EXERCISE DESCRIPTION
When you transcribe the listing, keep each line exact and drop the pictures.

[DATA]

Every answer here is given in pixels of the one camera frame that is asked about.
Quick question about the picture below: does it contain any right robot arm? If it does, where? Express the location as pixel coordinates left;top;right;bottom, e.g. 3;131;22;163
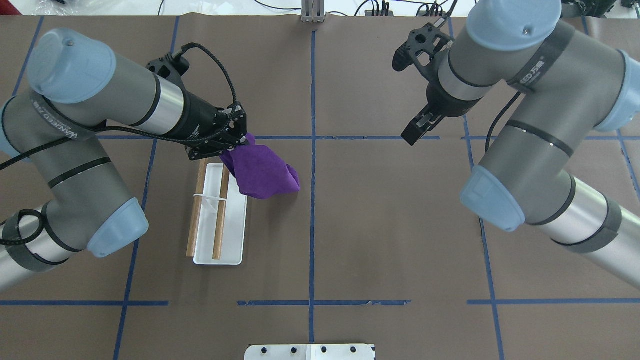
392;0;640;288

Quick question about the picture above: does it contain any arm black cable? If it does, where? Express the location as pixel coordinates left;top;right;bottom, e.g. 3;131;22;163
0;42;238;246
484;92;523;153

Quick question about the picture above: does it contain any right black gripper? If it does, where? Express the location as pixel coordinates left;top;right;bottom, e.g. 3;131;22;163
400;82;482;146

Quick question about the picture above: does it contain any purple towel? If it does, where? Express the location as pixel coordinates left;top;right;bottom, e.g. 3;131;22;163
220;133;301;200

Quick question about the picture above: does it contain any white rack base tray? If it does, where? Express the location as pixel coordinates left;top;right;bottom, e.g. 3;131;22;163
192;163;248;265

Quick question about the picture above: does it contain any aluminium frame post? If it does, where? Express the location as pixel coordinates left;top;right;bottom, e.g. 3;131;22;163
301;0;327;24

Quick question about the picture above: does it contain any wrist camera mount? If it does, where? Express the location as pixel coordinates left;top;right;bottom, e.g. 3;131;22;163
391;19;454;82
145;53;190;89

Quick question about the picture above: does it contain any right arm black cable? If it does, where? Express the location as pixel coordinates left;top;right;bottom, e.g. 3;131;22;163
484;92;523;153

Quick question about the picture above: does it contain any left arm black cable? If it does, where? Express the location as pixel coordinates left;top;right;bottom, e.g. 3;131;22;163
0;42;238;246

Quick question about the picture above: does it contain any front wooden rack rod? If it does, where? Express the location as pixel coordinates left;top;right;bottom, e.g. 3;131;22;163
212;165;231;261

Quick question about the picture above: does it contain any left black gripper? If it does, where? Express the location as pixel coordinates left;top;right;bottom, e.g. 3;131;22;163
173;95;248;160

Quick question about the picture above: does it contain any white rack wire stand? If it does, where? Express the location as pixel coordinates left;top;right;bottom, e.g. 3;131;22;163
193;193;227;213

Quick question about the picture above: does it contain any wooden rack rod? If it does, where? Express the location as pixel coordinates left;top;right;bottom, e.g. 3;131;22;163
212;165;231;261
186;159;208;258

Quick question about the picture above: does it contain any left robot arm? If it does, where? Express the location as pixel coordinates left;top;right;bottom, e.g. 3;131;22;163
1;28;248;290

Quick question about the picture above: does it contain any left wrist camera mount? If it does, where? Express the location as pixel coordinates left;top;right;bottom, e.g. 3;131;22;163
145;53;190;89

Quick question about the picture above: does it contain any rear wooden rack rod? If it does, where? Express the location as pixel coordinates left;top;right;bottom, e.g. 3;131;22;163
186;159;208;258

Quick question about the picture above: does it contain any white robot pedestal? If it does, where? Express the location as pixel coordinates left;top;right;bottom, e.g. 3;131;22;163
244;342;377;360

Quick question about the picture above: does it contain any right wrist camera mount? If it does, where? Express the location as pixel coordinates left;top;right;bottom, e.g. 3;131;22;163
391;19;454;82

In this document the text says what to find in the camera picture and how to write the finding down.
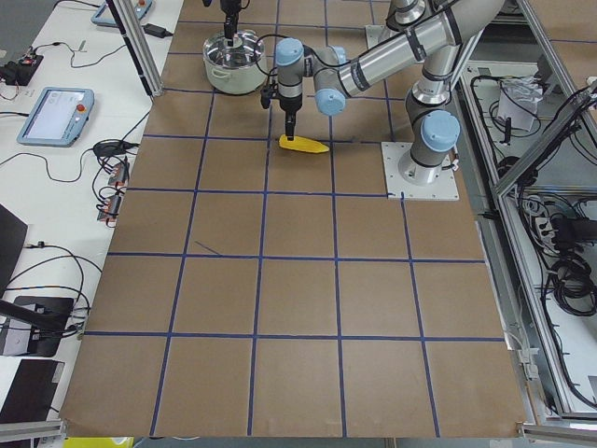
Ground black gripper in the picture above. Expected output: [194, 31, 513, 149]
[224, 10, 239, 33]
[278, 86, 303, 141]

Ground yellow corn cob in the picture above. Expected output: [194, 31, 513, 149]
[278, 134, 329, 154]

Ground pale green cooking pot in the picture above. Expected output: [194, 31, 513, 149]
[203, 50, 269, 95]

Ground black power adapter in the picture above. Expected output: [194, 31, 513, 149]
[143, 23, 174, 38]

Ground blue teach pendant far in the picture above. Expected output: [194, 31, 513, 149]
[90, 0, 157, 27]

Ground blue teach pendant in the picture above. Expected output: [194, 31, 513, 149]
[17, 87, 95, 147]
[90, 0, 157, 27]

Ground blue teach pendant near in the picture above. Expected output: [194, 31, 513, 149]
[17, 87, 95, 147]

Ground black laptop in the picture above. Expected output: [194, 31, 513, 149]
[0, 205, 28, 295]

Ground aluminium frame post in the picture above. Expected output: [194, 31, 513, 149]
[106, 0, 163, 97]

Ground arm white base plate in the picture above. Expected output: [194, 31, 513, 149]
[381, 142, 460, 202]

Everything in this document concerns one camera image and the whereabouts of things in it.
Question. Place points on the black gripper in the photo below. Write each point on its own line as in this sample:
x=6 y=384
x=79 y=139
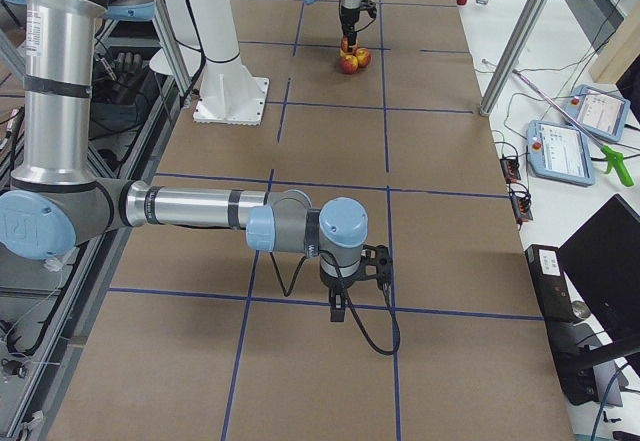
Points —
x=334 y=280
x=348 y=16

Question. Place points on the red yellow carried apple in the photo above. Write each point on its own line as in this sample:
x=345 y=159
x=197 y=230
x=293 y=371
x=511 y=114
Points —
x=346 y=48

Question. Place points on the red yellow apple side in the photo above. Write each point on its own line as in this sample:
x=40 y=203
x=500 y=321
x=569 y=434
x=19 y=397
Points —
x=363 y=56

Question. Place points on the red yellow apple near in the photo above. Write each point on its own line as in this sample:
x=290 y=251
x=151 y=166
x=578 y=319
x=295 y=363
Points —
x=349 y=64

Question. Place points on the orange black connector lower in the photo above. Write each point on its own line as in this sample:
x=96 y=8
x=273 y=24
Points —
x=520 y=198

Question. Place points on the black mini computer box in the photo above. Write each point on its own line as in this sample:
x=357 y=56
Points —
x=551 y=288

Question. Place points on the blue teach pendant near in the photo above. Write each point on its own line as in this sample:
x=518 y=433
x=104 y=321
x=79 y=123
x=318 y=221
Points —
x=559 y=152

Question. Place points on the blue teach pendant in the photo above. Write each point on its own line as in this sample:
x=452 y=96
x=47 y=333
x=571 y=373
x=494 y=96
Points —
x=559 y=152
x=602 y=113

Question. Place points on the blue teach pendant far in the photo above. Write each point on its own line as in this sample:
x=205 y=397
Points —
x=602 y=113

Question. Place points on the black monitor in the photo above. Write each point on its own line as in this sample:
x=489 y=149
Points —
x=601 y=260

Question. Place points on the wooden board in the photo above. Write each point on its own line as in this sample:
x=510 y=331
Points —
x=620 y=52

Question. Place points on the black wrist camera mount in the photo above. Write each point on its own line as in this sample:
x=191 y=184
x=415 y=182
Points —
x=377 y=264
x=369 y=7

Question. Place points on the aluminium frame post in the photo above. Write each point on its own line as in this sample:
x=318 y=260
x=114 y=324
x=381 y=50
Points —
x=516 y=43

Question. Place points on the metal reacher with green handle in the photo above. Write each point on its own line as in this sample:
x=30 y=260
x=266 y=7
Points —
x=614 y=159

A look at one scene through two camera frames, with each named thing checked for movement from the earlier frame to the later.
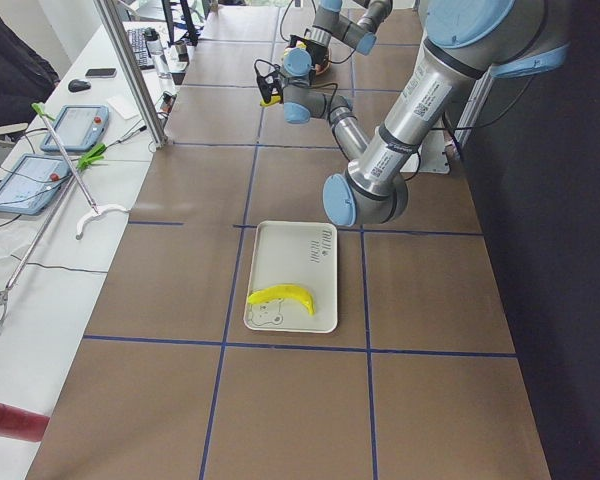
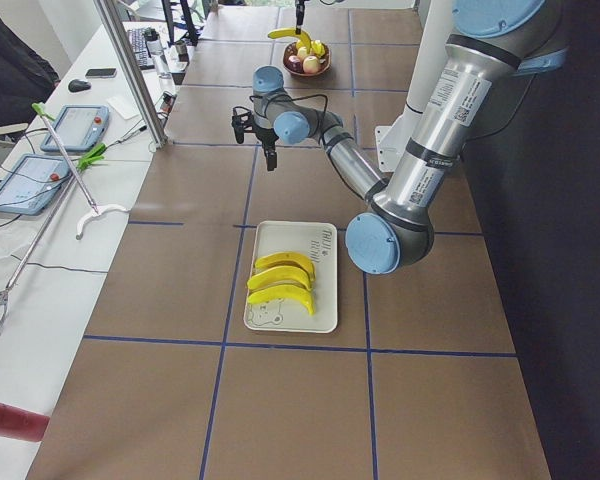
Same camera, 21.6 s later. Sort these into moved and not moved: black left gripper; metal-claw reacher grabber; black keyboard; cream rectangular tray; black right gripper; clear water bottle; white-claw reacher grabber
Moved: black right gripper; black left gripper
Not moved: metal-claw reacher grabber; black keyboard; cream rectangular tray; clear water bottle; white-claw reacher grabber
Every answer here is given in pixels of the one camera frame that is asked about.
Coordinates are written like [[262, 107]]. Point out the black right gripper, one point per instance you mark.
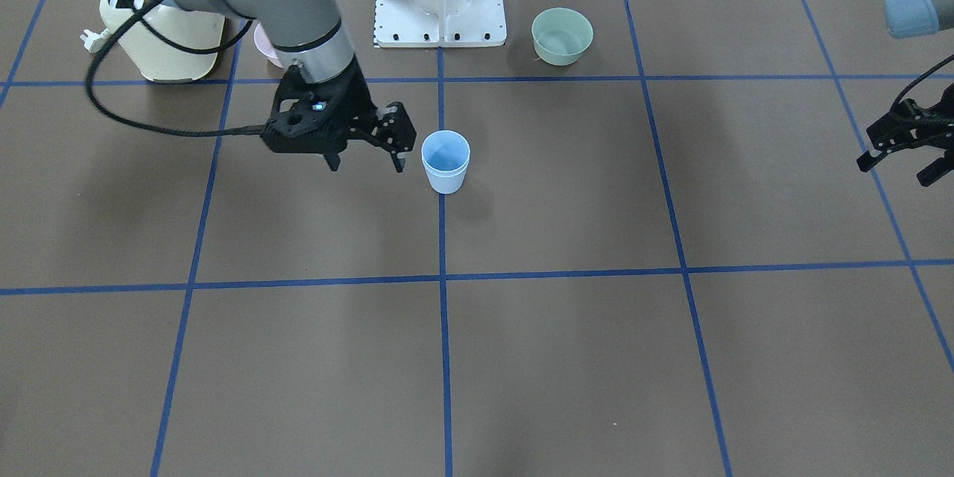
[[356, 100]]

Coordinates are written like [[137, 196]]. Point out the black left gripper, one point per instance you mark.
[[908, 128]]

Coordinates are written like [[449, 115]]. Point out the light blue cup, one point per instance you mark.
[[445, 181], [445, 154]]

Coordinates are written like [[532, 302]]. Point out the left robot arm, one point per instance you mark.
[[919, 18]]

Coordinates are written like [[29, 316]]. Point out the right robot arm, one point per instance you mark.
[[309, 32]]

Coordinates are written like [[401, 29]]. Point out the pink bowl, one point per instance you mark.
[[265, 46]]

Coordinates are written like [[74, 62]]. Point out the green bowl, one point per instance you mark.
[[561, 35]]

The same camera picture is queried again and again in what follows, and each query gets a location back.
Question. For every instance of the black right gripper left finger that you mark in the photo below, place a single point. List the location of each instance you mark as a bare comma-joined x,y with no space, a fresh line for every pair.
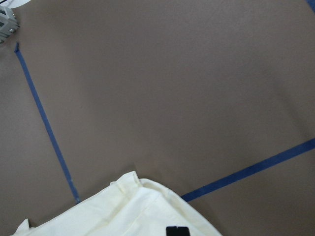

[/DATA]

RESULT OF THIS TASK
Every answer here is given in pixels of the one camera frame that is asked about.
Quick question about the picture below: does it contain any right robot arm? If it does, where? Express the location as pixel coordinates left;top;right;bottom, e.g. 3;131;22;163
392;0;640;288

Quick question about the picture above: does it contain any arm black cable? If it does, where? Express the location as pixel coordinates left;top;right;bottom, e.g. 3;131;22;163
0;42;238;246
484;92;523;153

Quick question about the picture above: does it contain any right black gripper? If it does, where? Express the location as pixel coordinates left;top;right;bottom, e.g. 3;131;22;163
400;82;482;146

Quick question about the picture above: does it contain any purple towel? If it does, where? Express the location as pixel coordinates left;top;right;bottom, e.g. 3;131;22;163
220;133;301;200

Quick question about the picture above: does it contain any white rack base tray? If it does, where? Express the location as pixel coordinates left;top;right;bottom, e.g. 3;131;22;163
192;163;248;265

Quick question about the picture above: does it contain any aluminium frame post? If it does, where? Express the location as pixel coordinates left;top;right;bottom, e.g. 3;131;22;163
301;0;327;24

Quick question about the picture above: does it contain any wrist camera mount? If it does, where? Express the location as pixel coordinates left;top;right;bottom, e.g. 3;131;22;163
391;19;454;82
145;53;190;89

Quick question about the picture above: does it contain any right arm black cable? If it does, where? Express the location as pixel coordinates left;top;right;bottom, e.g. 3;131;22;163
484;92;523;153

Quick question about the picture above: does it contain any left arm black cable? If it does, where? Express the location as pixel coordinates left;top;right;bottom, e.g. 3;131;22;163
0;42;238;246

Quick question about the picture above: does it contain any front wooden rack rod? If it does, where? Express the location as pixel coordinates left;top;right;bottom, e.g. 3;131;22;163
212;165;231;261

Quick question about the picture above: does it contain any left black gripper? If it does, where? Express the location as pixel coordinates left;top;right;bottom, e.g. 3;131;22;163
173;95;248;160

Quick question about the picture above: does it contain any white rack wire stand? If it does, where? Express the location as pixel coordinates left;top;right;bottom, e.g. 3;131;22;163
193;193;227;213

Quick question about the picture above: does it contain any wooden rack rod? If it does, where? Express the location as pixel coordinates left;top;right;bottom, e.g. 3;131;22;163
212;165;231;261
186;159;208;258

Quick question about the picture above: does it contain any left robot arm? If it does, where? Express the location as pixel coordinates left;top;right;bottom, e.g. 3;131;22;163
1;28;248;290

Quick question about the picture above: does it contain any left wrist camera mount? If it does, where? Express the location as pixel coordinates left;top;right;bottom, e.g. 3;131;22;163
145;53;190;89

Quick question about the picture above: does it contain any rear wooden rack rod? If it does, where? Express the location as pixel coordinates left;top;right;bottom, e.g. 3;131;22;163
186;159;208;258

Quick question about the picture above: does it contain any white robot pedestal? If it does, where? Express the location as pixel coordinates left;top;right;bottom, e.g. 3;131;22;163
244;342;377;360

Quick question about the picture above: does it contain any right wrist camera mount? If it does, where? Express the location as pixel coordinates left;top;right;bottom, e.g. 3;131;22;163
391;19;454;82

In this document the text says what to find in the camera picture and how to write the finding down.
Ground black gripper in the picture above. Expected output: [194, 31, 513, 149]
[224, 10, 239, 33]
[278, 86, 303, 141]

Ground yellow corn cob in the picture above. Expected output: [194, 31, 513, 149]
[278, 134, 329, 154]

Ground pale green cooking pot in the picture above. Expected output: [194, 31, 513, 149]
[203, 50, 269, 95]

Ground black power adapter in the picture above. Expected output: [194, 31, 513, 149]
[143, 23, 174, 38]

Ground blue teach pendant far in the picture above. Expected output: [194, 31, 513, 149]
[90, 0, 157, 27]

Ground blue teach pendant in the picture above. Expected output: [194, 31, 513, 149]
[17, 87, 95, 147]
[90, 0, 157, 27]

Ground blue teach pendant near in the picture above. Expected output: [194, 31, 513, 149]
[17, 87, 95, 147]

Ground black laptop in the picture above. Expected output: [194, 31, 513, 149]
[0, 205, 28, 295]

Ground aluminium frame post in the picture above. Expected output: [194, 31, 513, 149]
[106, 0, 163, 97]

Ground arm white base plate in the picture above. Expected output: [194, 31, 513, 149]
[381, 142, 460, 202]

Everything in this document concerns one camera image and the whereabouts of things in it.
Question. Place points on the black gripper in the photo below. Write each point on its own line as in this sample:
x=6 y=384
x=79 y=139
Points —
x=334 y=280
x=348 y=16

Question. Place points on the red yellow carried apple in the photo above. Write each point on its own line as in this sample:
x=345 y=159
x=197 y=230
x=293 y=371
x=511 y=114
Points —
x=346 y=48

Question. Place points on the red yellow apple side in the photo above. Write each point on its own line as in this sample:
x=40 y=203
x=500 y=321
x=569 y=434
x=19 y=397
Points —
x=363 y=56

Question. Place points on the red yellow apple near in the photo above. Write each point on its own line as in this sample:
x=290 y=251
x=151 y=166
x=578 y=319
x=295 y=363
Points —
x=349 y=64

Question. Place points on the orange black connector lower in the photo above. Write each point on its own line as in this sample:
x=96 y=8
x=273 y=24
Points —
x=520 y=198

Question. Place points on the black mini computer box in the photo above. Write each point on its own line as in this sample:
x=357 y=56
Points —
x=551 y=288

Question. Place points on the blue teach pendant near in the photo above. Write each point on its own line as in this sample:
x=518 y=433
x=104 y=321
x=79 y=123
x=318 y=221
Points —
x=559 y=152

Question. Place points on the blue teach pendant in the photo above. Write each point on its own line as in this sample:
x=452 y=96
x=47 y=333
x=571 y=373
x=494 y=96
Points —
x=559 y=152
x=602 y=113

Question. Place points on the blue teach pendant far in the photo above. Write each point on its own line as in this sample:
x=205 y=397
Points —
x=602 y=113

Question. Place points on the black monitor in the photo above. Write each point on its own line as in this sample:
x=489 y=149
Points —
x=601 y=260

Question. Place points on the wooden board in the photo above. Write each point on its own line as in this sample:
x=510 y=331
Points —
x=620 y=52

Question. Place points on the black wrist camera mount in the photo above. Write each point on its own line as in this sample:
x=191 y=184
x=415 y=182
Points —
x=377 y=264
x=369 y=7

Question. Place points on the aluminium frame post in the photo above. Write each point on its own line as in this sample:
x=318 y=260
x=114 y=324
x=381 y=50
Points —
x=516 y=43

Question. Place points on the metal reacher with green handle in the photo above. Write each point on its own line as in this sample:
x=30 y=260
x=266 y=7
Points —
x=614 y=159

A look at one scene through two camera frames, with each named thing checked for movement from the earlier frame to the later.
Same camera, 21.6 s later. Sort these into moved and not moved: black left gripper; metal-claw reacher grabber; black keyboard; cream rectangular tray; black right gripper; clear water bottle; white-claw reacher grabber
Moved: black right gripper; black left gripper
Not moved: metal-claw reacher grabber; black keyboard; cream rectangular tray; clear water bottle; white-claw reacher grabber
Every answer here is given in pixels of the one camera frame that is asked about.
Coordinates are written like [[262, 107]]. Point out the black right gripper, one point per instance you mark.
[[356, 100]]

Coordinates are written like [[137, 196]]. Point out the black left gripper, one point per instance you mark.
[[908, 128]]

Coordinates are written like [[449, 115]]. Point out the light blue cup, one point per instance you mark.
[[445, 181], [445, 154]]

Coordinates are written like [[532, 302]]. Point out the left robot arm, one point per instance you mark.
[[919, 18]]

Coordinates are written like [[29, 316]]. Point out the right robot arm, one point per instance you mark.
[[309, 32]]

Coordinates are written like [[401, 29]]. Point out the pink bowl, one point per instance you mark.
[[265, 46]]

Coordinates are written like [[74, 62]]. Point out the green bowl, one point per instance you mark.
[[561, 35]]

The same camera picture is queried again and again in what follows, and each query gets a location back.
Question. For every instance of the black right gripper left finger that you mark in the photo below, place a single point. List the location of each instance you mark as a bare comma-joined x,y with no space, a fresh line for every pair.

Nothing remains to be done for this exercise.